For the current epoxy composites, the interactions between the radiation and the composites was examined in the context of the radiation absorption ratio (RAR). In Figure 7, we plotted the RAR variation of the pure epoxy and the epoxy with 10–40% ZrO₂. This is an important parameter since if the value of the RAR for a certain shield is higher than 50%, then this shield can attenuate half of the incoming radiation, while if it is close to 100%, then this shield has interesting shielding abilities and can stop almost all the incoming radiation. Hence, radiation shielding material investigators aim to develop new materials with high RARs (higher than 50%). Taking this fact into consideration, we examined Figure 7 and found that at 0.06 MeV, the RAR for the epoxy composites with ZrO₂ had high RAR values (higher than 50%). For the two composites with 30% and 40% ZrO₂, the RAR was almost 100% (98.43% and 99.75%, respectively). This means that these two composites are good choices for low energy shielding applications. When the energy increased, the RARs fell to less than 50%. However, we found that higher RAR values improved the attenuation tendencies of these composites. These RAR values are presented for samples with a thickness of 2 cm, but we can improve the RAR for these composites, especially for high energy radiation, by increase the thickness of the composite.

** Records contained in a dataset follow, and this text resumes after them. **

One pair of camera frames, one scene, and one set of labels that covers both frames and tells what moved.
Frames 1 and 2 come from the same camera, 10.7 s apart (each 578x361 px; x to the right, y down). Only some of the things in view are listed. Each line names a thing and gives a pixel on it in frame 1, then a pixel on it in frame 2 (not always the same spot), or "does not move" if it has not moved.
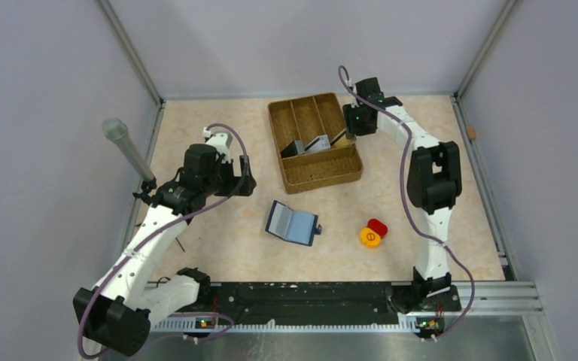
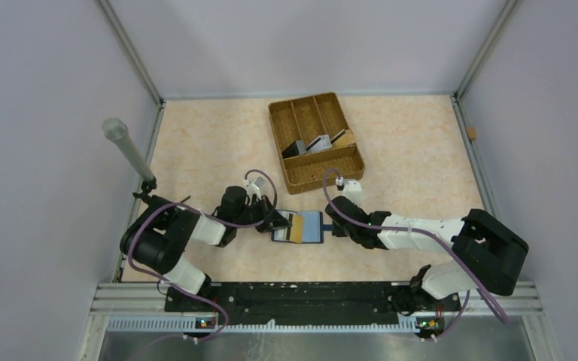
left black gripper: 238,185 to 271,218
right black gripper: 353,130 to 337,230
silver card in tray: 320,143 does not move
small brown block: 471,132 does not move
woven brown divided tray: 307,118 does not move
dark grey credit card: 290,150 does not move

The effective atomic number (Z_eff) of the epoxy composites were computed using Phy-X software. For the Z_eff values, we not only selected the four energies used in the previous figures, but we extend the energy range up to 15 MeV. The variations of the Z_eff values of the epoxy composites without ZrO₂ and with ZrO₂ was determined using Phy-X software, and these have been graphed in Figure 8. The general trend of the Z_eff values versus the energy is the same for each of the epoxy composites. The Z_eff values show increased behavior between 0.015 MeV and 0.02 MeV (standard for EBZr-0), and this is due to the K-absorption edge for Zr which occurs at 0.018 MeV, and because EBZr-0 is ZrO₂-free, so we didn’t observe this increase in the Z_eff trend between 0.015 MeV and 0.02 MeV. Between 0.02 MeV and 0.3 MeV, the Z_eff values decreased, and the rate of this decrease was very fast. For EBZr-10, the Z_eff in this interval varied between 27.15 and 4.75, while it is varied between 29.07 and 4.67 for EBZr-20. Above 0.3 MeV and up to around 5 MeV, the Z_eff values remained constant for all epoxy composites regardless of their ZrO₂ content. Moreover, as the ZrO₂ content increased in the epoxy composites, the Z_eff values also progressively increased. This increase in the Z_eff values may be associated with the increase in the weight percentage of high Z-elements (i.e., Zr with atomic number of 40). Thus, we found significant differences in the Z_eff values between the EBZr-0 and EBZr-40 composites. Quantitatively, the Z_eff values for these composites were, respectively, 8.66 and 39.70 at 0.02 MeV, 4.74 and 25.00 at 0.06 MeV, 4.27 and 8.22 at 0.2 MeV, and 4.25 and 6.57 at 0.6 MeV.

4. Conclusions

The current work concerns the fabrication of a new, cheap, natural, and ecofriendly radiation shielding composite composed of epoxy containing different quantities of ZrO₂. To this end, composites EBZr-0 to EBZr-40, which contained 0% to 40% ZrO₂, were successfully prepared, and we tested their photon shielding competences experimentally, as well as theoretically using Phy-X software, against 0.06, 0.662, 1.173, and 1.333 MeV photons. The shielding abilities of the prepared composites were investigated in the context of the LAC, HVL, RAR, and Z_eff values. All of these parameters demonstrated that ZrO₂ has the potential to improve the radiation protection competences newly developed epoxy composites, since the LAC and Z_eff values increased progressively with increasing ZrO₂ content, while both the HVL and MFP values showed a notable decline with increasing ZrO₂ content. The RAR values for the epoxy composites with ZrO₂ were high at 0.06 MeV (higher than 50%). At this energy, the RAR values for EBZr-30 and EBZr-40 were almost 100% (98.43% and 99.75%, respectively). Hence, these two composites are good choices for low energy shielding applications.